• **Problem**
Give back the line in the listing below that contains "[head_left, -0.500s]" and all remaining lines, retyped exactly, through the last line.

• **Data excerpt**
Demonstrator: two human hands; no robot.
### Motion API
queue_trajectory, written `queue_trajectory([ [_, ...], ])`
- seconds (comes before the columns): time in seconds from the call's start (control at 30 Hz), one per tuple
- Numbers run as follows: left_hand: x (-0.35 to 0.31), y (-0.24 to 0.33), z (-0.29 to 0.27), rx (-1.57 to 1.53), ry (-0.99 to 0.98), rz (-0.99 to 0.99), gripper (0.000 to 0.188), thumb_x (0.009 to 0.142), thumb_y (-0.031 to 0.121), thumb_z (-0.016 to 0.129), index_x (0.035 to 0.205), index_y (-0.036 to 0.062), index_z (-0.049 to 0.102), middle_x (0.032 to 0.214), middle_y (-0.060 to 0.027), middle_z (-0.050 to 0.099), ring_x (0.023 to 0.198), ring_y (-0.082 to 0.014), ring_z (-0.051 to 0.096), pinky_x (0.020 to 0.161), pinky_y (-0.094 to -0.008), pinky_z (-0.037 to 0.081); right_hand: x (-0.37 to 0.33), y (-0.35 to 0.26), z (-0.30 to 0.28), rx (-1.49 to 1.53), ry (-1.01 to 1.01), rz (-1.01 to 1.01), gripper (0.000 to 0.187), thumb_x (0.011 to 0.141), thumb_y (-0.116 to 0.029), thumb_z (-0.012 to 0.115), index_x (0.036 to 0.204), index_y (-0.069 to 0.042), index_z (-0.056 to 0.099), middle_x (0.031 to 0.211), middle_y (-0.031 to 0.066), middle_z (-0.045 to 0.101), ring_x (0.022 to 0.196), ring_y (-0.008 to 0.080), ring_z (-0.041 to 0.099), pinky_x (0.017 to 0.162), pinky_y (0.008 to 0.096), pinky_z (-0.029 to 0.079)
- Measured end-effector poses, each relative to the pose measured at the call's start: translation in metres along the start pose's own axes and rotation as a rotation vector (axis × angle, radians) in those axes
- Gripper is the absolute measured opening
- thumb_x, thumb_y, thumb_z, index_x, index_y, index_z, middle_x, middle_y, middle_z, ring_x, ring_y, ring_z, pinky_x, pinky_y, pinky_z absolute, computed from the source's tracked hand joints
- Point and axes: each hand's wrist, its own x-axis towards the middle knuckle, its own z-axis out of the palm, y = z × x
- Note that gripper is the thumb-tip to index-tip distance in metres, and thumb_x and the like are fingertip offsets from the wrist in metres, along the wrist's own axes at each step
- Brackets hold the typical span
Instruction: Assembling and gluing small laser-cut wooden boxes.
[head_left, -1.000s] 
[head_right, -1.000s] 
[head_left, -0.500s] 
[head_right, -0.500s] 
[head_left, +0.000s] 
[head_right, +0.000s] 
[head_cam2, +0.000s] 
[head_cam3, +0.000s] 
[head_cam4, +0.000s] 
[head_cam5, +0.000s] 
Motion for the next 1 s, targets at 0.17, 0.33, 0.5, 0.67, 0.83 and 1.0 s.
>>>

• **The completed task**
[head_left, -0.500s] 
[head_right, -0.500s] 
[head_left, +0.000s] 
[head_right, +0.000s] 
[head_cam2, +0.000s] 
[head_cam3, +0.000s] 
[head_cam4, +0.000s] 
[head_cam5, +0.000s] 
Motion for the next 1 s, targets at 0.17, 0.33, 0.5, 0.67, 0.83 and 1.0 s.
>>>

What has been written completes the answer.